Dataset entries

--------

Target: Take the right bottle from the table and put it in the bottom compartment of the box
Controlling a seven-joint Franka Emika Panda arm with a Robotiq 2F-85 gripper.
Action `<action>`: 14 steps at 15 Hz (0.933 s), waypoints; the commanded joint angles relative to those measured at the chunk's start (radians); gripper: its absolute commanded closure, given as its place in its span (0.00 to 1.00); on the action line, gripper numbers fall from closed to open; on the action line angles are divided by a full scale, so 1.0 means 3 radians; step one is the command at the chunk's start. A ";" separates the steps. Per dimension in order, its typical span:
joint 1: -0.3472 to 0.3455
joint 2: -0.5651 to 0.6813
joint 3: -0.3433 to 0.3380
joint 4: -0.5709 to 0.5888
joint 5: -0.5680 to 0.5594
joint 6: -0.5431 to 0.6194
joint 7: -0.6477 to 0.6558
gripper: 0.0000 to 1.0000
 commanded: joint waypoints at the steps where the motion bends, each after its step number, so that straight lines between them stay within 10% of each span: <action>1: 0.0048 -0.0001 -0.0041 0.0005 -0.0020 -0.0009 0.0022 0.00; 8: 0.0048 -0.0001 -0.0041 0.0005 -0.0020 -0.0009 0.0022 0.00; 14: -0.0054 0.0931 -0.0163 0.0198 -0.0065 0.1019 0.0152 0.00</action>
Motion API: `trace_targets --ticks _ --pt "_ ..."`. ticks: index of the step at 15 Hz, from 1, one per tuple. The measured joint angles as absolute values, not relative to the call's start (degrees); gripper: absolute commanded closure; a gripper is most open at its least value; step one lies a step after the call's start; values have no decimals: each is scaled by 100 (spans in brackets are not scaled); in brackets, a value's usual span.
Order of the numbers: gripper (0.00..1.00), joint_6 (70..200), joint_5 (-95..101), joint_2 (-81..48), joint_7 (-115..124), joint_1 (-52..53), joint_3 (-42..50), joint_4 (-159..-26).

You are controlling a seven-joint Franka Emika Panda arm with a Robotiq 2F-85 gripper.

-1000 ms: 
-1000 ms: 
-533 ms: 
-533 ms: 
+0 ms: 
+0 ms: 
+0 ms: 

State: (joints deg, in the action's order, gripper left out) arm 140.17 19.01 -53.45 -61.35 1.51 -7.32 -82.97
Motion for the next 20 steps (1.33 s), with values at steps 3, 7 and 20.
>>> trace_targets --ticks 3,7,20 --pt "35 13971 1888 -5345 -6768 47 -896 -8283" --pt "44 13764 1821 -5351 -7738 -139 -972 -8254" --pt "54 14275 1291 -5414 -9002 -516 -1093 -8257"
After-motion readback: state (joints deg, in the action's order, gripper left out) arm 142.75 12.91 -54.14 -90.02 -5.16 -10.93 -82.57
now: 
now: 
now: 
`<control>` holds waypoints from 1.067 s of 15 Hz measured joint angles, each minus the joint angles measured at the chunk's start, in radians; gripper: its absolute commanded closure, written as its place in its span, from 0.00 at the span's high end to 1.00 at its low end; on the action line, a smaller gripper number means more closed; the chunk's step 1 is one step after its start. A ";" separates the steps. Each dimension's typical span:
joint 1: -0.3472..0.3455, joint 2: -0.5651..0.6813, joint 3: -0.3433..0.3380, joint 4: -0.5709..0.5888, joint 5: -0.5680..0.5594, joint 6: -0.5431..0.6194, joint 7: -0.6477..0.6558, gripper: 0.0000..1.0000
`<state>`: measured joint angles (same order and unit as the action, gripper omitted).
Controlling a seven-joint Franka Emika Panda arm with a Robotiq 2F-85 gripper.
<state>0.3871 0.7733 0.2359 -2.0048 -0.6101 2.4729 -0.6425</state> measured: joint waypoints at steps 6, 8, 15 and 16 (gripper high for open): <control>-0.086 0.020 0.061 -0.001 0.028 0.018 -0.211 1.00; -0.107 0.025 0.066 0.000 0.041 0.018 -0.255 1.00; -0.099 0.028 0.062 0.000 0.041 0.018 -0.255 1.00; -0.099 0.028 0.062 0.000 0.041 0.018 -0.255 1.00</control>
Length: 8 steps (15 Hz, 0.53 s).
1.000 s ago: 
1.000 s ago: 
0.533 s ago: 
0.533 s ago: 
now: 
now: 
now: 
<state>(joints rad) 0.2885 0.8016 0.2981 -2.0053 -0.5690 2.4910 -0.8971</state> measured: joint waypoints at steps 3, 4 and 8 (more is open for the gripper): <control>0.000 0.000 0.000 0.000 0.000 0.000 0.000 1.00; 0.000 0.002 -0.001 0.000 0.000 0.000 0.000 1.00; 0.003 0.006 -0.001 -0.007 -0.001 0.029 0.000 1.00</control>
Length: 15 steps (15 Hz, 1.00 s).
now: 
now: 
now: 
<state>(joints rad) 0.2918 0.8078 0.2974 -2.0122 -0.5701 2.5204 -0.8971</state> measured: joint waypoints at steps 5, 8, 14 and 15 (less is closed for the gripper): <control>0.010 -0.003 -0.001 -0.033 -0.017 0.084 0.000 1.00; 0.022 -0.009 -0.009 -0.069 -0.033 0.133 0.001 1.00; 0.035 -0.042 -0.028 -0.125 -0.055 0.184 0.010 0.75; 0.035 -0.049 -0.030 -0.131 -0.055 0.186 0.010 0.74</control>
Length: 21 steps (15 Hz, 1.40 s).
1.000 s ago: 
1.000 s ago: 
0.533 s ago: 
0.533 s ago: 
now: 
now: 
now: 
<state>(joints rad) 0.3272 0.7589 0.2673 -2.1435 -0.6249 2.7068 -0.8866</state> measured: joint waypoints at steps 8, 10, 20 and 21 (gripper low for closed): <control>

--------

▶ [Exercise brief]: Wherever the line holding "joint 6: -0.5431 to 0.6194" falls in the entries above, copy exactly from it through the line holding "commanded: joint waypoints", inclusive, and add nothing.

▶ [Your response]:
joint 6: -0.5431 to 0.6194
joint 7: -0.6477 to 0.6558
gripper: 0.0000 to 1.0000
 commanded: joint waypoints at the steps where the motion bends, each after its step number, so that straight lines between them stay within 10% of each span: <action>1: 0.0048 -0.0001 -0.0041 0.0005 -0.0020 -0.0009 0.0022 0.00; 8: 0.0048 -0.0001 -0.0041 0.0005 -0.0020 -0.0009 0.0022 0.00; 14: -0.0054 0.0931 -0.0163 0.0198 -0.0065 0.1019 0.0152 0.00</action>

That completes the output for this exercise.